Today is Monday, September 12, 2011.
It is my 61st Birthday.
I am expecting a visit from that most unwelcome of guests, the mythical Jewish creature known as the LOJM!
For those who do not know, the LOJM (pronounced “LOW-JIM”) is a fearsome monster born of the history and mythology of the Jewish people, every bit as dreadful as the Golem of Prague, the Dybbuk, or any random movie featuring Adam Sandler. The LOJM, more formally known as the “Little Old Jewish Man,” stalks male members of the Chosen People beyond a certain age. Among its acts most foul, the LOJM maliciously destroys any and all record of the true handsome, youthful, and virile (okay, virile might be pushing it) appearance of the people it torments.
People like me.
Whenever a camera is brandished and about to be utilized to take a photograph of the LOJM’s prey, the fakockt fiend flings itself in front of the lens, blocking the true face of its victim and replacing it with its hideous own! Moving at hyper–speed, the monster arrives and departs undetected, leaving only the surrogate image of its gruesome visage as evidence of its foul and deceitful visitation. And sometimes a few mints.
Beware the LOJM!
The LOJM, it’s said, was created by God in partnership with the Jim Henson Company to assure that all Jewish men would act with humility. Here again the Big Guy managed to err on the side of overkill in the same manner as when he cooked up that over-the-top lesson in male Jewish humbleness prominently featuring a scalpel.
How to defeat the LOJM? My son Brandon and I devised a plan.
To confound the LOJM, the room was sprinklered with the odor of white milk and mayonnaise, said to be repugnant to the creature. Instead of saying cheese, I’d say Wonder Bread. When the picture was about to be taken, I’d do a stutter step, drop to the floor, roll 45 degrees, and jerk my head upward, smiling as sweetly as a young Meg Ryan prior to having misbegotten work done.
The appointed moment arrived. Aside from a possible shoulder dislocation and a gag reflex in near mortal spasm, as white milk and mayonnaise is as repugnant to me as to the beast, all was executed as planned.
And then Brandon and I gazed at the image on the digital camera screen.
Those sunken cheeks.

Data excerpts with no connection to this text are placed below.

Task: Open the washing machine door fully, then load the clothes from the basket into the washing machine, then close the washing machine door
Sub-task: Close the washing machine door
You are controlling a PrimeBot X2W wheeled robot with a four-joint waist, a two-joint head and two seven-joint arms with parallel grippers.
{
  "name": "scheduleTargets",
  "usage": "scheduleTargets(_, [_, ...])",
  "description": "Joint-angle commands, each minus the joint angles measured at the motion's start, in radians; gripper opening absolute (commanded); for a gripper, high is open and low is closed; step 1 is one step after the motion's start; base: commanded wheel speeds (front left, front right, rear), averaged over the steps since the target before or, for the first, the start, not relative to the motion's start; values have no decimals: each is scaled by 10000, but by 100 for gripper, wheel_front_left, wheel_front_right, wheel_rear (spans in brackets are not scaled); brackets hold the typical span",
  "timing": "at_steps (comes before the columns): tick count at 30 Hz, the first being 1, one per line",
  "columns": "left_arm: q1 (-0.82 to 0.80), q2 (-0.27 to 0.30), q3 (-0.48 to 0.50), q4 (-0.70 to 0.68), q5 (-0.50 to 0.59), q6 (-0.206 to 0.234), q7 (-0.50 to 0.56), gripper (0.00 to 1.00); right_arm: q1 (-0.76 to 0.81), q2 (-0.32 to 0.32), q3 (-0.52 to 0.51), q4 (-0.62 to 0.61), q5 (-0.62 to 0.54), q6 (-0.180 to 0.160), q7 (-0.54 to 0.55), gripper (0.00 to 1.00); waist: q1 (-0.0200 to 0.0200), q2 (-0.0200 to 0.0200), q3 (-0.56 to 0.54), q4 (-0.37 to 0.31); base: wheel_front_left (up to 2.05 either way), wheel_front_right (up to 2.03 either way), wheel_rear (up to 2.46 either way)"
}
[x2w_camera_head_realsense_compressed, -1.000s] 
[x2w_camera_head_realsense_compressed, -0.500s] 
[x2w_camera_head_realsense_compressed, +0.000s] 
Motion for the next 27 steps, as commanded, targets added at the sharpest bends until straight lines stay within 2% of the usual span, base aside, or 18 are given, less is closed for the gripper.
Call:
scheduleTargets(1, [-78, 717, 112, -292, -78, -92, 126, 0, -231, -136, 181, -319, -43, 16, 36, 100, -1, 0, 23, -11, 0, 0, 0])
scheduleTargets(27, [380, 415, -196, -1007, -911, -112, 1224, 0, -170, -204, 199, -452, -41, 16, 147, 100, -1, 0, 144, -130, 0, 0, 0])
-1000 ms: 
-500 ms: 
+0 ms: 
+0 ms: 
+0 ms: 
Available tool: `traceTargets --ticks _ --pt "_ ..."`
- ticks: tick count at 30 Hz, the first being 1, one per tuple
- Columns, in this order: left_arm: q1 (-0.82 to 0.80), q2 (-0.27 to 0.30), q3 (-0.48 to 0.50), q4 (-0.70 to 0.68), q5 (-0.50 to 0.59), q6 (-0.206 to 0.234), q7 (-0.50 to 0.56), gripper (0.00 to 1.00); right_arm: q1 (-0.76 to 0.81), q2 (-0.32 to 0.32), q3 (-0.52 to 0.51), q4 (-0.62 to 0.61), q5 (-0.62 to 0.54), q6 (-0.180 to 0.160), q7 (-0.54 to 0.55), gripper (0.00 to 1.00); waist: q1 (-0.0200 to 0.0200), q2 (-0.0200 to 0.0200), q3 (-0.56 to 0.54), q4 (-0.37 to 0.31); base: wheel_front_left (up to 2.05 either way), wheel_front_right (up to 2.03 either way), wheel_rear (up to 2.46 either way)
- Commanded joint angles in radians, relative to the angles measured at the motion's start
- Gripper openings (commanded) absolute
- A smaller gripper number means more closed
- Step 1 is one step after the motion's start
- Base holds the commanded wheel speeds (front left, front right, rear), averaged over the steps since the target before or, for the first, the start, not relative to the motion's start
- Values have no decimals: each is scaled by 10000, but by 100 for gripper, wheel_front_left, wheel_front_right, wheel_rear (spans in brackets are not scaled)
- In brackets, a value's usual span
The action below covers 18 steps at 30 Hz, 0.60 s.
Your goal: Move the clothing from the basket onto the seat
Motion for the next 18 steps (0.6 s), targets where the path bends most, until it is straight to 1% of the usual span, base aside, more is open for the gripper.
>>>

That near bald head. That shriveled and decayed flesh!
Instead of my true appearance, there before us was the protagonist from a joke by the late comedian Myron Cohen: “There was this lid-dle old Jew-ish man by the pool at the Fountainbleu Hotel in Miami Bitch….”
Damn you, LOJM!
But the creature’s evil work was not yet done. The LOJM mesmerizes those around its victim so that they do not perceive the deception. It places words in their mouths like “That’s a very nice picture, “looks just like you,” and “excuse me, I'm going to vomit.”
“Dad,” said Brandon, “That’s a very nice picture. Looks just like you. Excuse me, I’m going to vomit.”
Do you not miss a trick, you Meshugana Monster?!
Once more, let me warn all male members of the Children of Israel of a certain age in every place and time and every realm of humanity's existence! Let me sound the clarion call! Or at least hire a guy who knows what a clarion is and how to sound it.
Beware the LOJM!
Or you might just want to sleep through your birthday instead.